▸ Data for review:
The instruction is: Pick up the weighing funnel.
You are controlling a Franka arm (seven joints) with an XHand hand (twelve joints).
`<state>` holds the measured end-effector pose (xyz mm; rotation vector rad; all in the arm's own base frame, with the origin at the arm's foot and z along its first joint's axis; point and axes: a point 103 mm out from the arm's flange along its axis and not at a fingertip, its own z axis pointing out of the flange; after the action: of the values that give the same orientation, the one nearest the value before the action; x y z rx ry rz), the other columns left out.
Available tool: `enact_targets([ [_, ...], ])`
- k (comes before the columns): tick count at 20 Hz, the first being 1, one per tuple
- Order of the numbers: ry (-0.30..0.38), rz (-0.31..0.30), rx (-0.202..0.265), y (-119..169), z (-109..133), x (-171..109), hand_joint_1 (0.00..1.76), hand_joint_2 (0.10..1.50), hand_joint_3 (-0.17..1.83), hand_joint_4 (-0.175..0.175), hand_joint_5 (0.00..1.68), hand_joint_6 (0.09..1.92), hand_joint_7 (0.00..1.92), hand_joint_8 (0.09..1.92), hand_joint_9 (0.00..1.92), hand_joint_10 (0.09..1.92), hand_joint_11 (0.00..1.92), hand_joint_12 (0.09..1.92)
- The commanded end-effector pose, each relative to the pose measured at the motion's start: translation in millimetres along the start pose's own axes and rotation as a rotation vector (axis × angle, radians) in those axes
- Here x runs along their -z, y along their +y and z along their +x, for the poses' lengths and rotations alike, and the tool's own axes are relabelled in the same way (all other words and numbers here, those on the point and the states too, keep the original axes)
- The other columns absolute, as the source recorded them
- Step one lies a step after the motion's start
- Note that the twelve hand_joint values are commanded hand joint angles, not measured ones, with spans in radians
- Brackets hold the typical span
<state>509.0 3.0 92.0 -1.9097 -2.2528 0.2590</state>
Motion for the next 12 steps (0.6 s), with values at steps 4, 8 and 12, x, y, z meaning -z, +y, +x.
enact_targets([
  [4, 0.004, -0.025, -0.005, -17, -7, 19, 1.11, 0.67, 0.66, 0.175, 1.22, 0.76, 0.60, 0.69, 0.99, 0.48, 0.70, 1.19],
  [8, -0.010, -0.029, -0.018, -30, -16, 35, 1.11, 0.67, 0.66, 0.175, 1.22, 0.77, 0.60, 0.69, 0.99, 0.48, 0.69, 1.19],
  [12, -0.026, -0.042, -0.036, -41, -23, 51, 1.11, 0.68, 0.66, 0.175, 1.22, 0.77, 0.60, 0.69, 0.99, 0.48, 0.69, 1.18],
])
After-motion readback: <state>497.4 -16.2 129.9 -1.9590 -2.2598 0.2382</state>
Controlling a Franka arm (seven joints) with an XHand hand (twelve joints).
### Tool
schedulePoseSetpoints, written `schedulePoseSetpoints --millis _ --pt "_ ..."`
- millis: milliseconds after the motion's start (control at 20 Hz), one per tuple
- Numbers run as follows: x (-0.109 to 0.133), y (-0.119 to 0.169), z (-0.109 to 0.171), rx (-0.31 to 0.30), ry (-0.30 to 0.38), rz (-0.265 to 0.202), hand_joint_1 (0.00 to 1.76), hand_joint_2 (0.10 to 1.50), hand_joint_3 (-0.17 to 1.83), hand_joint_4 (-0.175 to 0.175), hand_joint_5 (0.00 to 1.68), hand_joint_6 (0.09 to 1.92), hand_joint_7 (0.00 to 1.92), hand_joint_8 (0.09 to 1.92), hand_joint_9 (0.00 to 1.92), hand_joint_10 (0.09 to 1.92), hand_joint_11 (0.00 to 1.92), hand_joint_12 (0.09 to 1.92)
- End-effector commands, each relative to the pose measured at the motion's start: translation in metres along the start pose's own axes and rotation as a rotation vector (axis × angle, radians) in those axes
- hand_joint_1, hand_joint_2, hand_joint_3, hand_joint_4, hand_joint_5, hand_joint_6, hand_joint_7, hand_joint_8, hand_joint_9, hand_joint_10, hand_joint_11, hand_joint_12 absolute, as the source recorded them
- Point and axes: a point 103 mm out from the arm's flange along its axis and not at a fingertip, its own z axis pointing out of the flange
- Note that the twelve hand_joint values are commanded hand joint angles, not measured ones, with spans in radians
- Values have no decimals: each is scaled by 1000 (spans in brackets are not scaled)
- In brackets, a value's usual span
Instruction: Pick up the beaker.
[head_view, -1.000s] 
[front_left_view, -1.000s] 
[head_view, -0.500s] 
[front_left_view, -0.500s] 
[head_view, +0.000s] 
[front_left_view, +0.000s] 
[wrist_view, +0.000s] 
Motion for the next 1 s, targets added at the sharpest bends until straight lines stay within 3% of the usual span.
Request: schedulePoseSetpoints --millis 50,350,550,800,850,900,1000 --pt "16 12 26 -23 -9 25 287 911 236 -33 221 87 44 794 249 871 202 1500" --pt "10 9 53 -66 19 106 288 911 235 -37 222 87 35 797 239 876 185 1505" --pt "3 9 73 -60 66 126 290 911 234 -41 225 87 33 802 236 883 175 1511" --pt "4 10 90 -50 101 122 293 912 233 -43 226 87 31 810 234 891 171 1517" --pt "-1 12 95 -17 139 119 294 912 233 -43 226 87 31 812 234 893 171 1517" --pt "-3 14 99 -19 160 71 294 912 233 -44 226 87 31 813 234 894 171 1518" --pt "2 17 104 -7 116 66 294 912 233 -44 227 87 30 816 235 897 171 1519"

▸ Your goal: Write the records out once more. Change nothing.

▸ Output:
The instruction is: Pick up the weighing funnel.
You are controlling a Franka arm (seven joints) with an XHand hand (twelve joints).
`<state>` holds the measured end-effector pose (xyz mm; rotation vector rad; all in the arm's own base frame, with the origin at the arm's foot and z along its first joint's axis; point and axes: a point 103 mm out from the arm's flange along its axis and not at a fingertip, its own z axis pointing out of the flange; after the action: of the values that give the same orientation, the one nearest the value before the action; x y z rx ry rz), the other columns left out.
Available tool: `enact_targets([ [_, ...], ])`
- k (comes before the columns): tick count at 20 Hz, the first being 1, one per tuple
- Order of the numbers: ry (-0.30..0.38), rz (-0.31..0.30), rx (-0.202..0.265), y (-119..169), z (-109..133), x (-171..109), hand_joint_1 (0.00..1.76), hand_joint_2 (0.10..1.50), hand_joint_3 (-0.17..1.83), hand_joint_4 (-0.175..0.175), hand_joint_5 (0.00..1.68), hand_joint_6 (0.09..1.92), hand_joint_7 (0.00..1.92), hand_joint_8 (0.09..1.92), hand_joint_9 (0.00..1.92), hand_joint_10 (0.09..1.92), hand_joint_11 (0.00..1.92), hand_joint_12 (0.09..1.92)
- The commanded end-effector pose, each relative to the pose measured at the motion's start: translation in millimetres along the start pose's own axes and rotation as a rotation vector (axis × angle, radians) in those axes
- Here x runs along their -z, y along their +y and z along their +x, for the poses' lengths and rotations alike, and the tool's own axes are relabelled in the same way (all other words and numbers here, those on the point and the states too, keep the original axes)
- The other columns absolute, as the source recorded them
- Step one lies a step after the motion's start
- Note that the twelve hand_joint values are commanded hand joint angles, not measured ones, with spans in radians
- Brackets hold the typical span
<state>509.0 3.0 92.0 -1.9097 -2.2528 0.2590</state>
Motion for the next 12 steps (0.6 s), with values at steps 4, 8 and 12, x, y, z meaning -z, +y, +x.
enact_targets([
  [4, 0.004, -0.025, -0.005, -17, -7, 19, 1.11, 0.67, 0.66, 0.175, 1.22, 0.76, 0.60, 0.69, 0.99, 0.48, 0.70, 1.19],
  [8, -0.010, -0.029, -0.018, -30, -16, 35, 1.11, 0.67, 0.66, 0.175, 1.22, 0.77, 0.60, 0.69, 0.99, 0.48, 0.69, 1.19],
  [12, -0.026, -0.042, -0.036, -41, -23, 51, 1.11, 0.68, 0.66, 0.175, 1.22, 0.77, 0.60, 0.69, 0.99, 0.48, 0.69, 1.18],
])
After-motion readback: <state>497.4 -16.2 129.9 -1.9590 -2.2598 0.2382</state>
Controlling a Franka arm (seven joints) with an XHand hand (twelve joints).
### Tool
schedulePoseSetpoints, written `schedulePoseSetpoints --millis _ --pt "_ ..."`
- millis: milliseconds after the motion's start (control at 20 Hz), one per tuple
- Numbers run as follows: x (-0.109 to 0.133), y (-0.119 to 0.169), z (-0.109 to 0.171), rx (-0.31 to 0.30), ry (-0.30 to 0.38), rz (-0.265 to 0.202), hand_joint_1 (0.00 to 1.76), hand_joint_2 (0.10 to 1.50), hand_joint_3 (-0.17 to 1.83), hand_joint_4 (-0.175 to 0.175), hand_joint_5 (0.00 to 1.68), hand_joint_6 (0.09 to 1.92), hand_joint_7 (0.00 to 1.92), hand_joint_8 (0.09 to 1.92), hand_joint_9 (0.00 to 1.92), hand_joint_10 (0.09 to 1.92), hand_joint_11 (0.00 to 1.92), hand_joint_12 (0.09 to 1.92)
- End-effector commands, each relative to the pose measured at the motion's start: translation in metres along the start pose's own axes and rotation as a rotation vector (axis × angle, radians) in those axes
- hand_joint_1, hand_joint_2, hand_joint_3, hand_joint_4, hand_joint_5, hand_joint_6, hand_joint_7, hand_joint_8, hand_joint_9, hand_joint_10, hand_joint_11, hand_joint_12 absolute, as the source recorded them
- Point and axes: a point 103 mm out from the arm's flange along its axis and not at a fingertip, its own z axis pointing out of the flange
- Note that the twelve hand_joint values are commanded hand joint angles, not measured ones, with spans in radians
- Values have no decimals: each is scaled by 1000 (spans in brackets are not scaled)
- In brackets, a value's usual span
Instruction: Pick up the beaker.
[head_view, -1.000s] 
[front_left_view, -1.000s] 
[head_view, -0.500s] 
[front_left_view, -0.500s] 
[head_view, +0.000s] 
[front_left_view, +0.000s] 
[wrist_view, +0.000s] 
Motion for the next 1 s, targets added at the sharpest bends until straight lines stay within 3% of the usual span.
Request: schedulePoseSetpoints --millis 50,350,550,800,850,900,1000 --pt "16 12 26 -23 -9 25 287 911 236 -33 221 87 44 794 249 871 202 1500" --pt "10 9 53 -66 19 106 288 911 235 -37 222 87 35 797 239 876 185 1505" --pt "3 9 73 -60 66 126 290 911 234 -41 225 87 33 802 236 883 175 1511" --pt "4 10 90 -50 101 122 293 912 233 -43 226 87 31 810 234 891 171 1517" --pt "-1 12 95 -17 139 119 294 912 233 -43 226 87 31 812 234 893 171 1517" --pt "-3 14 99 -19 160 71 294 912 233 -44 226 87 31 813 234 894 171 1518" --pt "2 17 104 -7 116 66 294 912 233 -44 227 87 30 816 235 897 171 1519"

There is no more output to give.